Youssef al-Alawi AbdullahVingt-cinquième jour de bombardements aériens menés au Yémen par la coalition de pays arabes emmenée par l’Arabie saoudite pour contrer les rebelles houthistes. La nuit dernière, les violences ont fait 27 morts dans la troisième ville du pays, Taëz. Au Moyen-Orient, un seul Etat n’est pas partie prenante de ce conflit : le sultanat d’Oman. Voisin du Yémen, il est confronté aux retombées des affrontements. Mais sa neutralité fait aussi de lui un possible médiateur.

Sur près de 300 kilomètres au sud-ouest du pays, Oman partage une frontière avec le Yémen. La zone est montagneuse, aride, désertique même. Mais elle est traversée par des centaines de personnes fuyant la guerre. Récemment, le sultanat a ouvert deux points de passage le long de cette frontière, s’ajoutant au seul habituellement empruntable, près de l’océan Indien. Les réfugiés accueillis sur le territoire omanais sont essentiellement des expatriés vivant au Yémen ; des Egyptiens, des Indonésiens, des Bangladais ou des Occidentaux.
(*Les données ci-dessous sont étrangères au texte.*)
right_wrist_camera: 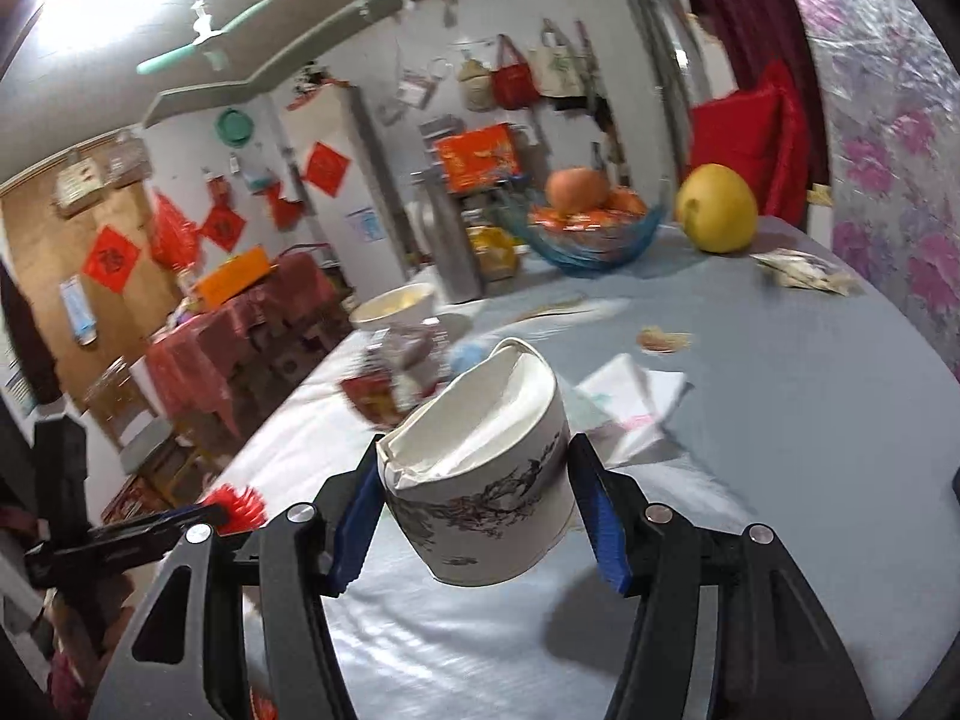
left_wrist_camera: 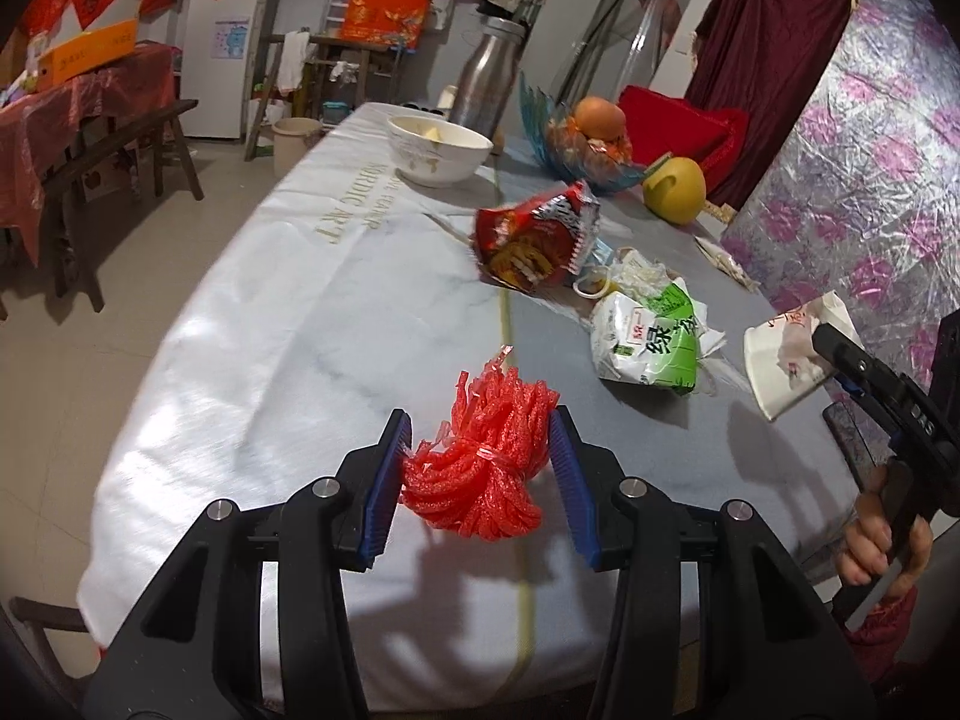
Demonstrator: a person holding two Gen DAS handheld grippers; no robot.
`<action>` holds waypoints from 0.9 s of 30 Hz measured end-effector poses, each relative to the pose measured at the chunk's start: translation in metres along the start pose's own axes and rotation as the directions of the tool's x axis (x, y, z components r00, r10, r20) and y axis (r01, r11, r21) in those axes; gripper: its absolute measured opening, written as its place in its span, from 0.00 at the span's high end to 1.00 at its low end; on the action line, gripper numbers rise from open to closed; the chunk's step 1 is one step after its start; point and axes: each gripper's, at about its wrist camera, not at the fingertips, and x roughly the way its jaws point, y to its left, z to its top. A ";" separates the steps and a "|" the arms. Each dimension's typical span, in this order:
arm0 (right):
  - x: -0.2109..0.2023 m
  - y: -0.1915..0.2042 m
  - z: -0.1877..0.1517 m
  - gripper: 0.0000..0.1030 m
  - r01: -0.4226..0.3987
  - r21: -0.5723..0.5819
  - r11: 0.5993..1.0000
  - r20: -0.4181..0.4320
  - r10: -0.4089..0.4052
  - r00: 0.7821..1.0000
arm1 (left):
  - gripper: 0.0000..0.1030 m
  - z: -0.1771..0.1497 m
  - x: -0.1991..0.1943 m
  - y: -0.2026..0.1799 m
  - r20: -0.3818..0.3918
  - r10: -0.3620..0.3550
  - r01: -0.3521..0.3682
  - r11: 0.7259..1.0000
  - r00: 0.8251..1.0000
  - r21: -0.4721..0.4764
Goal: Collect trash
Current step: 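Carry the red net and white cup over to the red wastebasket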
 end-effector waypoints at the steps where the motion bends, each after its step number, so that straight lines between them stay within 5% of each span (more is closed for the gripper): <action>1: -0.001 0.006 -0.001 0.42 -0.015 -0.007 1.000 -0.003 0.015 1.000 | 0.54 -0.001 -0.004 0.003 0.004 0.005 -0.005 1.000 1.000 -0.004; 14: 0.003 0.111 -0.026 0.42 -0.229 -0.101 0.968 -0.129 0.216 0.968 | 0.54 -0.040 -0.082 0.077 0.029 0.154 -0.151 0.986 0.988 -0.072; 21: 0.010 0.188 -0.048 0.42 -0.341 -0.177 0.923 -0.239 0.296 0.925 | 0.54 -0.091 -0.110 0.147 -0.088 0.270 -0.280 0.951 0.959 -0.133; 27: 0.023 0.255 -0.072 0.42 -0.431 -0.230 0.873 -0.352 0.338 0.873 | 0.51 -0.138 -0.118 0.206 -0.205 0.273 -0.317 0.920 0.940 -0.231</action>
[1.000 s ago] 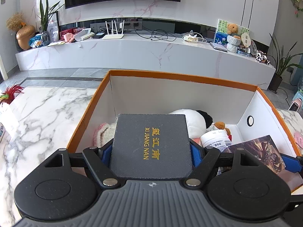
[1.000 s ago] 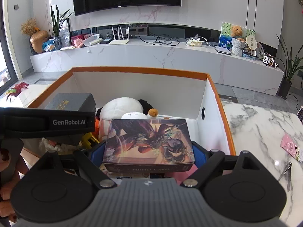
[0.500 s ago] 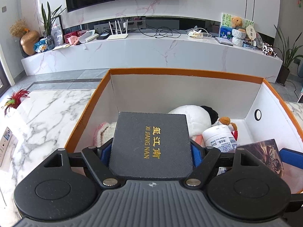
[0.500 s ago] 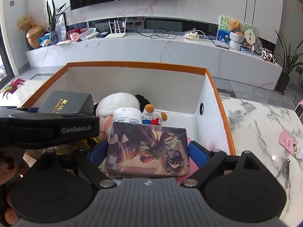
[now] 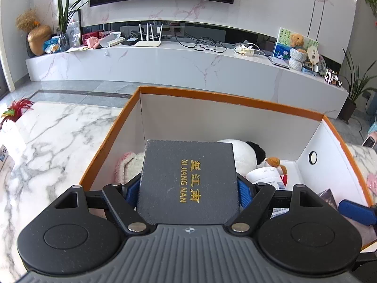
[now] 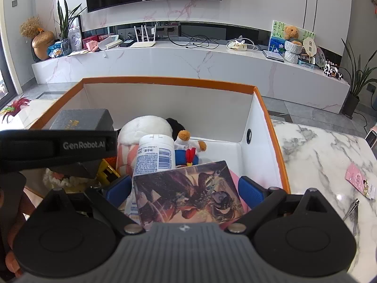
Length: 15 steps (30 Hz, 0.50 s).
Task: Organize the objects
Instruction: 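Lower both boxes into the orange box and open both tools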
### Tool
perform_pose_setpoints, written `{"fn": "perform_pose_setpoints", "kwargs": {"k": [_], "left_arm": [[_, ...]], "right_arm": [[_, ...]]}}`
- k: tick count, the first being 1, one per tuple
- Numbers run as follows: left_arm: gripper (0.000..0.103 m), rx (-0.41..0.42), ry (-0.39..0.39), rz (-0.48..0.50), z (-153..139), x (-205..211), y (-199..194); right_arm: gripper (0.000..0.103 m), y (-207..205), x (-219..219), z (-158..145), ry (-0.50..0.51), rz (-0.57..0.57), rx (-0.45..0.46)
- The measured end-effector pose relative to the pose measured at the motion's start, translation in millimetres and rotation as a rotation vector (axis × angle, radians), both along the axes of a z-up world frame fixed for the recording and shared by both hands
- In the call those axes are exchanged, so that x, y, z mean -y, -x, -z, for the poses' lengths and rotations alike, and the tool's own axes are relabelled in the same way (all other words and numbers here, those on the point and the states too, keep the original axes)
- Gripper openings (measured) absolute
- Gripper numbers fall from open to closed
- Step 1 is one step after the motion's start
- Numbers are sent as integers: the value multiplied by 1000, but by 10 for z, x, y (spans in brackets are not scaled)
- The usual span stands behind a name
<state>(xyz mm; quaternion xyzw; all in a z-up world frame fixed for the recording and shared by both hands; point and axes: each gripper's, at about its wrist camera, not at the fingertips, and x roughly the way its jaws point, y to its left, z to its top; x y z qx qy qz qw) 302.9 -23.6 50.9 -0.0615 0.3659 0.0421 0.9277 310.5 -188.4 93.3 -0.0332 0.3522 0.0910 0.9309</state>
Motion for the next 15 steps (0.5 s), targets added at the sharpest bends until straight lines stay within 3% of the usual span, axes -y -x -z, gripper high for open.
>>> {"fn": "perform_pose_setpoints", "kwargs": {"k": [4,8,15], "left_arm": [[91,0,15,6,-6,3,4],[91,22,77,-14,-67,-54,34],[91,29,97,-30,-82,-101,36]], "right_arm": [[98,9,-14,-9,-5,-5,5],[99,21,-23,-14,-5,-13,9],[99,43,-2,-48,-50,-30,14]]}}
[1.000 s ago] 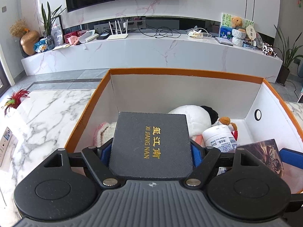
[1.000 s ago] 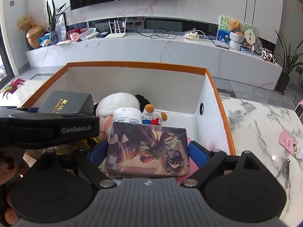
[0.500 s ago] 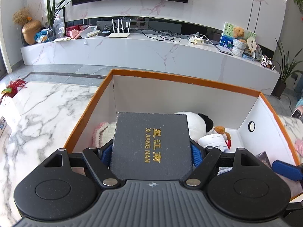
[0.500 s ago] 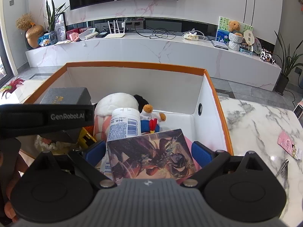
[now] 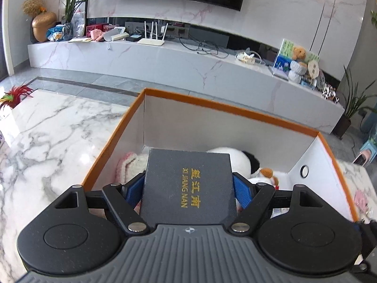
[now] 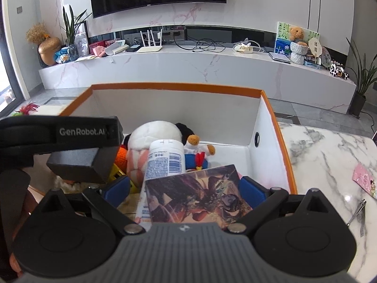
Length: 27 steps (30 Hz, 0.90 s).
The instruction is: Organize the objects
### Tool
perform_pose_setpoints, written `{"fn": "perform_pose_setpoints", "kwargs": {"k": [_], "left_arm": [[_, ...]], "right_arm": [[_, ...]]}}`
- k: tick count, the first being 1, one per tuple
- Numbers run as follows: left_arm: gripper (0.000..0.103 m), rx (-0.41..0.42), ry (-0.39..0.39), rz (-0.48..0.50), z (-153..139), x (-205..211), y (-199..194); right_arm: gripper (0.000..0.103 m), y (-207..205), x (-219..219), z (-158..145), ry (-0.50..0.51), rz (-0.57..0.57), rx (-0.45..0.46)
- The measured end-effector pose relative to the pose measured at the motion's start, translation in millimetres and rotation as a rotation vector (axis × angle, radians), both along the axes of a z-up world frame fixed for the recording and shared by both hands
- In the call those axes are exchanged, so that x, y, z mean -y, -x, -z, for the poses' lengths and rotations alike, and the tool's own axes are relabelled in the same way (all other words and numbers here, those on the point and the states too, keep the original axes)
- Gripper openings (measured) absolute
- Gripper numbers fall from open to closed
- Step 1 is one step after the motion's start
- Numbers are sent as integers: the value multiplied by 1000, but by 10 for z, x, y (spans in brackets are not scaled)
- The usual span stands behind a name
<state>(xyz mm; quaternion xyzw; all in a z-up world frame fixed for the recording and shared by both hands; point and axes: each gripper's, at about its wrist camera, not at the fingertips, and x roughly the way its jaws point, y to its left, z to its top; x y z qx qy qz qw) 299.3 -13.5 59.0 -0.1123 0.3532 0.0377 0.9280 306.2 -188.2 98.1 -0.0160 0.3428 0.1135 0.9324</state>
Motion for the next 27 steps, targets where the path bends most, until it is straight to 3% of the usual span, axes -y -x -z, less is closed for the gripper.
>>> {"fn": "perform_pose_setpoints", "kwargs": {"k": [6,12,18,23,27], "left_arm": [[91,87,-7,-23,-150,-14,75],[91,143,45,-29,-247,-126,107],[91,127,-22,-43,-382,-80,184],[91,151,-55,-20,-514,-64,443],[91,196,-32,-25,-606,-115,738]], "right_arm": [[99,11,-17,-9,-11,-11,4],[99,27,-7,-21,-12,-5,5],[99,122,15,-117,-12,-3,16],[99,316,43,-255,4,-4,35],[99,566,82,-361,10,-5,63]]}}
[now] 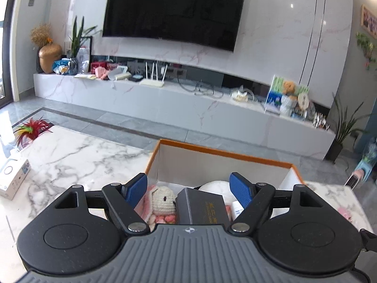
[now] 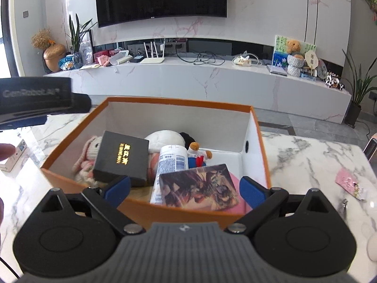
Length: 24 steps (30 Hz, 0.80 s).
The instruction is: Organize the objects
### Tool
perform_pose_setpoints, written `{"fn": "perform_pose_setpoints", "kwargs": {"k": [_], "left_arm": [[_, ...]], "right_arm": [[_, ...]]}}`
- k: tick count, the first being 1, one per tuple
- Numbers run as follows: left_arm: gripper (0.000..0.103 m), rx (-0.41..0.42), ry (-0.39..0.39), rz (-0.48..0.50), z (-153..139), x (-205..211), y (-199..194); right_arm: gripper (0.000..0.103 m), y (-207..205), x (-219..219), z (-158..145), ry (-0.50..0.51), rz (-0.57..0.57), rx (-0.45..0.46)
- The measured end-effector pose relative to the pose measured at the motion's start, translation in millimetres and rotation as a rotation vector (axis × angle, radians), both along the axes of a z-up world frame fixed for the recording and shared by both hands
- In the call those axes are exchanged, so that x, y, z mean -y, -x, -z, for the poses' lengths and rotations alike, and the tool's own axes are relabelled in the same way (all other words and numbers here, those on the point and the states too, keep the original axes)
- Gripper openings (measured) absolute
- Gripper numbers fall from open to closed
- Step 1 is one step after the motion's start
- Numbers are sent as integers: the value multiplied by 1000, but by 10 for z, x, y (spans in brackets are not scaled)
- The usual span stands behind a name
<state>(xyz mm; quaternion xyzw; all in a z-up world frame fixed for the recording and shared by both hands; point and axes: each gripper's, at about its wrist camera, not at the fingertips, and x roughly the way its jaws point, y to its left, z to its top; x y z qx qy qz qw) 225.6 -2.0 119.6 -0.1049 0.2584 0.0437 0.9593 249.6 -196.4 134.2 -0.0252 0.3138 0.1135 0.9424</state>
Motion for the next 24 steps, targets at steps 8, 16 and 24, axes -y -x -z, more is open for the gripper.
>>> {"fn": "perform_pose_setpoints", "kwargs": {"k": [8,16,24], "left_arm": [[92,10,19,14,-59,-126,517],[92,65,-83,-41,70,-43,927],[92,-70,-41,22,273,-163,813]], "right_arm": [[99,596,56,-140,19,-15,42],[99,1097,59,-29,-11,-40,19],[99,1104,65,-39,-6,-48,26]]}}
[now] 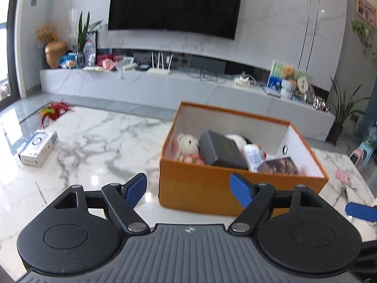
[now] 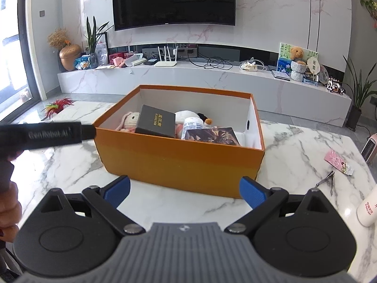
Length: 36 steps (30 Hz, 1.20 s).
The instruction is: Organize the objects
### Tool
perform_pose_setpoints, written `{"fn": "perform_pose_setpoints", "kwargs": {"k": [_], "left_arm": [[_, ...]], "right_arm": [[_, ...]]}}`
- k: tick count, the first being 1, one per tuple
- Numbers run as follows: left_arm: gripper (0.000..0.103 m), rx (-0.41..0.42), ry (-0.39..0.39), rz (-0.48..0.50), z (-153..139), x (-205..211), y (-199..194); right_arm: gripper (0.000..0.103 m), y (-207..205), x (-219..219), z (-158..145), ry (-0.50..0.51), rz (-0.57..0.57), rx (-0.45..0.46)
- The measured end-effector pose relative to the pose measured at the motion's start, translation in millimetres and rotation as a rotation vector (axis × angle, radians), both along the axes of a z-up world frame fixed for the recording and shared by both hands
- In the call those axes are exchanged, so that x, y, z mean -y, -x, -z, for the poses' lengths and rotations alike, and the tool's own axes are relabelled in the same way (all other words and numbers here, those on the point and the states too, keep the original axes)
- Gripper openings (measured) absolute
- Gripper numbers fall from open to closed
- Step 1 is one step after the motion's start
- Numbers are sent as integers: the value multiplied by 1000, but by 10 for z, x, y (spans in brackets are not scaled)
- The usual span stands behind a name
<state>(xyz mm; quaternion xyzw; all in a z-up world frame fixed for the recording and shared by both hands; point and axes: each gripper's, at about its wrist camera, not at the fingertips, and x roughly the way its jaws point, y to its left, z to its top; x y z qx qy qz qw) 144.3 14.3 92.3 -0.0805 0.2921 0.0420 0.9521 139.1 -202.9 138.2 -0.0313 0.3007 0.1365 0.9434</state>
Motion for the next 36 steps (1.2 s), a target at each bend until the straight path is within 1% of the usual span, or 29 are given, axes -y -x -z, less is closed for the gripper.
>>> {"fn": "perform_pose_setpoints", "kwargs": {"k": [5,10,18,21,27,32,36], "left_arm": [[92,-72,19,-25,127,-17,-100],[92,-76,11,-19,136,5,-95],[92,-77,15,-8,103,18,-85],[92,-84,17,-13,97,11,-76],[92,-90,-6,-22,103,-6,-46],[92,-91,-37,-25,106,-23,-39],[92,-98,-31,-28,109,-54,-40]], "right_arm": [[99,-65,-39,49,25,-14,-12],[99,-107,-89,84,56,-21,-20],[100,-99,-116,102,66,-17,-23],[100,-114,-126,100,64,11,-29],[100,-203,-185,89,29,93,-60],[100,-262,-271,98,35,138,-56],[100,-310,-310,78,52,173,-50]]}}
Accueillis dans des camps à la frontière, ils ne voient Oman que comme un point de passage, une sortie de l’enfer avant de regagner leur pays.

Officiellement, le sultanat multiplie les efforts humanitaires pour venir en aide aux victimes du conflit. Mais le pays veut aussi éviter de se retrouver embarqué dans la guerre. De manière inhabituelle, les contrôles de police ont été renforcés sur les routes, y compris à plusieurs centaines de kilomètres de la frontière. Oman veut éviter toute déstabilisation. Le pays a connu une guerre dans cette région frontalière dans les années 1960 et 1970, et il veut rester un possible médiateur. C’est d’ailleurs chez lui que s’est rendu la semaine dernière le ministre iranien des Affaires étrangères.